### Input data
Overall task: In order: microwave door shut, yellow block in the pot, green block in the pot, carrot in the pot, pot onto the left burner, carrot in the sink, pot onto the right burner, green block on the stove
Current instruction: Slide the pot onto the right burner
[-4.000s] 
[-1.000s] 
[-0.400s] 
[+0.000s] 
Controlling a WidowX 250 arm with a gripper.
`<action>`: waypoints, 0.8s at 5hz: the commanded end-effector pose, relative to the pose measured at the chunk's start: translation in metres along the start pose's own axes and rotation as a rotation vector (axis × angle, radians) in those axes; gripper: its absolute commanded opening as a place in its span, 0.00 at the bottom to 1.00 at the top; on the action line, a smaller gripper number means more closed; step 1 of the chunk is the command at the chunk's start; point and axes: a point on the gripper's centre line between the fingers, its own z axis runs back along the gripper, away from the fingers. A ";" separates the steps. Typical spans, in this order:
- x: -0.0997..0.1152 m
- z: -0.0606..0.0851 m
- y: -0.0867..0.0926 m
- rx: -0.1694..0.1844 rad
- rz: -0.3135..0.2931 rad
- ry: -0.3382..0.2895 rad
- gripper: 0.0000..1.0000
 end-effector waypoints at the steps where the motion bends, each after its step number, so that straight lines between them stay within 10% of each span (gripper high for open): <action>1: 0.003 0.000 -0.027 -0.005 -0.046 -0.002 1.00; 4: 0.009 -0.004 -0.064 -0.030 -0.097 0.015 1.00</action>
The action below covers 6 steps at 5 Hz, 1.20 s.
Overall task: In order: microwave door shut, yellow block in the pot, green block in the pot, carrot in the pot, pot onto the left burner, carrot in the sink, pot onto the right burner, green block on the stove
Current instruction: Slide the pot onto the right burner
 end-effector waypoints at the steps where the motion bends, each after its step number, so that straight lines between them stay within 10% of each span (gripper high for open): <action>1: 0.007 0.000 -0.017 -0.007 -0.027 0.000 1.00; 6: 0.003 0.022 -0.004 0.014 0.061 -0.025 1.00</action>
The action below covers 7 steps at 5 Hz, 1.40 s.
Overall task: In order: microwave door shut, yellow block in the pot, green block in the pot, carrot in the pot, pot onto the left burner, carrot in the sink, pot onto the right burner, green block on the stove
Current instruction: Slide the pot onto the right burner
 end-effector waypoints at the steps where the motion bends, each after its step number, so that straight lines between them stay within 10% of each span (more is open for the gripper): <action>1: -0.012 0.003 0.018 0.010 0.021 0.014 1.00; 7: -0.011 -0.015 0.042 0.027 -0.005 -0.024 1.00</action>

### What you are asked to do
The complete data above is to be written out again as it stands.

### Exercise result
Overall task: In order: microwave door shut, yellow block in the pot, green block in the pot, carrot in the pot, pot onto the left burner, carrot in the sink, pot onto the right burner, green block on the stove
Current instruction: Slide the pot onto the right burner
[-4.000s] 
[-1.000s] 
[-0.400s] 
[+0.000s] 
Controlling a WidowX 250 arm with a gripper.
`<action>`: waypoints, 0.8s at 5hz: the commanded end-effector pose, relative to the pose measured at the chunk's start: translation in metres along the start pose's own axes and rotation as a rotation vector (axis × angle, radians) in those axes; gripper: its absolute commanded opening as a place in its span, 0.00 at the bottom to 1.00 at the top; on the action line, a smaller gripper number means more closed; step 1 of the chunk is the command at the chunk's start; point and axes: a point on the gripper's centre line between the fingers, its own z axis runs back along the gripper, away from the fingers. A ";" separates the steps. Typical spans, in this order:
- x: -0.0997..0.1152 m
- z: -0.0606..0.0851 m
- y: -0.0867..0.0926 m
- rx: -0.1694..0.1844 rad
- rz: -0.3135..0.2931 rad
- ry: -0.3382..0.2895 rad
- gripper: 0.0000..1.0000
 end-effector waypoints at the steps where the motion bends, each after its step number, so that straight lines between them stay within 10% of each span (gripper high for open): <action>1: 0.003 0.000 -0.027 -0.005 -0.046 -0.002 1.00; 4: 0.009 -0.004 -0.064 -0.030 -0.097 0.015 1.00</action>
The action below covers 6 steps at 5 Hz, 1.20 s.
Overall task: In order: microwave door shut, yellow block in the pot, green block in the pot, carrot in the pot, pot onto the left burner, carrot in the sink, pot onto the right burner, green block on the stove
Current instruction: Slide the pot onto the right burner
 end-effector waypoints at the steps where the motion bends, each after its step number, so that straight lines between them stay within 10% of each span (gripper high for open): <action>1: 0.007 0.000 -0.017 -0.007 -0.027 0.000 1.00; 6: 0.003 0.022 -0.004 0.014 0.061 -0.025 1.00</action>
The action below covers 7 steps at 5 Hz, 1.40 s.
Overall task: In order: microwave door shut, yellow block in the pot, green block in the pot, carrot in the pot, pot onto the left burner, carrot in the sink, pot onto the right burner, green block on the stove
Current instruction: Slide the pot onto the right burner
 end-effector waypoints at the steps where the motion bends, each after its step number, so that straight lines between them stay within 10% of each span (more is open for the gripper): <action>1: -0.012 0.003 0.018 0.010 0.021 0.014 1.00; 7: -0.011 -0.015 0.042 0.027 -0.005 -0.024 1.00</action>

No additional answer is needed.